Vector manifesto

taylorswift · February 14, 2019, 9:14pm

Hi all, there’s been a lot of talk for a while about getting vector types and fixed-size arrays into the language, so I’ve written up a document outlining what I think these features should look like, and how they’re related to upcoming improvements in the type system.

ladislas · February 14, 2019, 10:24pm

This is remarkable and impressive work and I can't wait to have those features added to the language so that we can start experimenting!

Regarding the literal syntax, I like the C/C++ syntaxt {1, 2, 3, 4, 5} using curly braces. Any reason it is not considered in the manifesto?
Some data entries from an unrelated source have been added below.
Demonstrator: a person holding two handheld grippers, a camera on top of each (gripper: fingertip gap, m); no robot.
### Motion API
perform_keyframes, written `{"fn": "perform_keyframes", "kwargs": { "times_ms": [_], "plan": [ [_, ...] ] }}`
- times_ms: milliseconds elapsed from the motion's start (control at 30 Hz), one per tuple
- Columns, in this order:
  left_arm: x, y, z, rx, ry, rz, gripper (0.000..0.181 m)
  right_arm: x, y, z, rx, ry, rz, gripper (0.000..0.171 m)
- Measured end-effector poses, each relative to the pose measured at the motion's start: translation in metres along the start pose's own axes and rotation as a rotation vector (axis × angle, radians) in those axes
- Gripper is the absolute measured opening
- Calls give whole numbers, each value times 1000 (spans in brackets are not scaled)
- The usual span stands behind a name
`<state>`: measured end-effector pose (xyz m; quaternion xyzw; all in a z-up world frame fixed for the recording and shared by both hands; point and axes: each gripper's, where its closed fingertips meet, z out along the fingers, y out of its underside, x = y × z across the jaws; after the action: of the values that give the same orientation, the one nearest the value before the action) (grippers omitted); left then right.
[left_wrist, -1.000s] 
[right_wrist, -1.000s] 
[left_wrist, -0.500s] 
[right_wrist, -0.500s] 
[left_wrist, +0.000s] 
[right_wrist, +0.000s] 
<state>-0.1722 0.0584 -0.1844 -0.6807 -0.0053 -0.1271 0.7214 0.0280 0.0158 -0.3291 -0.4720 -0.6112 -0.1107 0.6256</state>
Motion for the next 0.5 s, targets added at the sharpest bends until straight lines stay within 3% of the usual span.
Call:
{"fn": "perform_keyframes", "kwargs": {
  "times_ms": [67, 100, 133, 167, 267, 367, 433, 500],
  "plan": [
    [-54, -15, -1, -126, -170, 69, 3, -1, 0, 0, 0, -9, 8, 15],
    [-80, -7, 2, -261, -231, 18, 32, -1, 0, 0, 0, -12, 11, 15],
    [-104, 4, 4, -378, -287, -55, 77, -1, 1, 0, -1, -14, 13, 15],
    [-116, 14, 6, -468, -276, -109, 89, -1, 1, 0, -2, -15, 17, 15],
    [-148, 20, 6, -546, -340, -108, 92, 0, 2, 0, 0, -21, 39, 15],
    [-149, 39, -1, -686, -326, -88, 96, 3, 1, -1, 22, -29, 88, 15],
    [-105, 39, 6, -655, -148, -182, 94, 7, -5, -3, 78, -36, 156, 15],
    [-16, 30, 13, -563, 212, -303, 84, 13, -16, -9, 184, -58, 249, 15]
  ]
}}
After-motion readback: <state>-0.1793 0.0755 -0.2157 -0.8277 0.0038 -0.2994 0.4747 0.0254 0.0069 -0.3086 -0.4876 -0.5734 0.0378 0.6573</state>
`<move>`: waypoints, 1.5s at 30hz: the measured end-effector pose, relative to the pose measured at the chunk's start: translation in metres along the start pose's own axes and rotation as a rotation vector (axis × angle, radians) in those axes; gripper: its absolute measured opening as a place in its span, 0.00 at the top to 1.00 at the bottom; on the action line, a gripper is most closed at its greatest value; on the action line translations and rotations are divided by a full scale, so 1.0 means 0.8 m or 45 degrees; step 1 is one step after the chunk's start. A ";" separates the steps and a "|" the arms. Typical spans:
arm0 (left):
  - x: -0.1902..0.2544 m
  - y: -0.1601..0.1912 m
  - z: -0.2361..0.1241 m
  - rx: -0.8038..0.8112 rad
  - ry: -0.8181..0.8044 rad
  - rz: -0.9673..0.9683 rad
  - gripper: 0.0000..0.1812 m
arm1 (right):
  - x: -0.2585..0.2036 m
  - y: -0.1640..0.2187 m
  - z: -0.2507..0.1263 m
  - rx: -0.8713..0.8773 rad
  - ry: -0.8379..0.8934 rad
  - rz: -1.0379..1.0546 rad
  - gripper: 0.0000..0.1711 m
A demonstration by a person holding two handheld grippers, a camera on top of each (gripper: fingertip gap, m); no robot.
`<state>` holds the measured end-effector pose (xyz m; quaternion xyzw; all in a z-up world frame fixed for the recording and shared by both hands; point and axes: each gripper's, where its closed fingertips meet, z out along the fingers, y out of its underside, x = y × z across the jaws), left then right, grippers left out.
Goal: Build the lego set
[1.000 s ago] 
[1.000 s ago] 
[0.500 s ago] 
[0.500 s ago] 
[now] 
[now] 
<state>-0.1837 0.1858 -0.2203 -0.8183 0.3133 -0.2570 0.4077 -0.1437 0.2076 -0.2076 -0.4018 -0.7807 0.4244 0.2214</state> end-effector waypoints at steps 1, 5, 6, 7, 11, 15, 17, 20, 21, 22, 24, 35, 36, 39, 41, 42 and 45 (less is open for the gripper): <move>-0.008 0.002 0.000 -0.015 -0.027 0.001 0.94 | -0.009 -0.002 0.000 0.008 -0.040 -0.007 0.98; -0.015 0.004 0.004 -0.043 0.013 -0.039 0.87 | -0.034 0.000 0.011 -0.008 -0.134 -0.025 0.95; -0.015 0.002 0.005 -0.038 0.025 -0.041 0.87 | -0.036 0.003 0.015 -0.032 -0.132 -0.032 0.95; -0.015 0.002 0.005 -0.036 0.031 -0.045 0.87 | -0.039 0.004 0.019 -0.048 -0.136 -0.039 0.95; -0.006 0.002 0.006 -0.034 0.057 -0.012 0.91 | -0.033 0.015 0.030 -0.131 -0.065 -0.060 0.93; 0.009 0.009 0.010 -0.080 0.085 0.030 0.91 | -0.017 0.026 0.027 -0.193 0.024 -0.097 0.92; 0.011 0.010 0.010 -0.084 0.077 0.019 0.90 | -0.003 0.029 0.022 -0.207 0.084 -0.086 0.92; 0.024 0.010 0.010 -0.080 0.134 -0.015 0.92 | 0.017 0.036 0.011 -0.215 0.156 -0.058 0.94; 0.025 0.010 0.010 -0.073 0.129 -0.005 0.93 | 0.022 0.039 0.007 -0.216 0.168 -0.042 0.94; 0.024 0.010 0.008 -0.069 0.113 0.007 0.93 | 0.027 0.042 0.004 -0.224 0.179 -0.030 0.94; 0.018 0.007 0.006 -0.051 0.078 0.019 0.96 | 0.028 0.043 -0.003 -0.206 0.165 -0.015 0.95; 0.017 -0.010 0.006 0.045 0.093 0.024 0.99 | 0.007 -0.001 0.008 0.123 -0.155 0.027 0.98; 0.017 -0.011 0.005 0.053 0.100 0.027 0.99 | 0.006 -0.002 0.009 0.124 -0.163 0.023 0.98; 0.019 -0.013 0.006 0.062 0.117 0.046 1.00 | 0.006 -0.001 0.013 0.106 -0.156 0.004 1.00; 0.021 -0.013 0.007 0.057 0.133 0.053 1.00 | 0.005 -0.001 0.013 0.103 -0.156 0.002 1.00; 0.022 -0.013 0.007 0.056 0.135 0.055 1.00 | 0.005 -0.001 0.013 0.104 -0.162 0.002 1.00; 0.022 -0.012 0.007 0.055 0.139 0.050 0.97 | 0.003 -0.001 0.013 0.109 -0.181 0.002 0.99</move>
Torust · February 14, 2019, 10:31pm

I like the general direction. One specific question: you mention that fixed size arrays cannot conform to RandomAccessCollection. It’s not immediately obvious to me why that’s the case; a fixed size array can easily produce a slice (albeit one without a fixed size) that provides access to its contents. Could you elaborate on your reasoning here?

taylorswift · February 14, 2019, 11:45pm

lexically, it could work if we special-case the 0-length fixed-size array, since {} is a () -> () function. The syntax {,} might work for this case. I’m not so sure this is a good idea though, since we already have a tuple syntax, and so far, swift has told a pretty consistent lexical story where “curly braces mean block of code”

taylorswift · February 15, 2019, 12:00am

It certainly could, but it would be very inefficient because a slice would copy the entire fixed-size array into its self.base property. makeIterator() on Sequence has the same problem though, which violates this requirement

Expected Performance

A sequence should provide its iterator in O(1). The Sequence protocol makes no other requirements about element access, so routines that traverse a sequence should be considered O( n ) unless documented otherwise.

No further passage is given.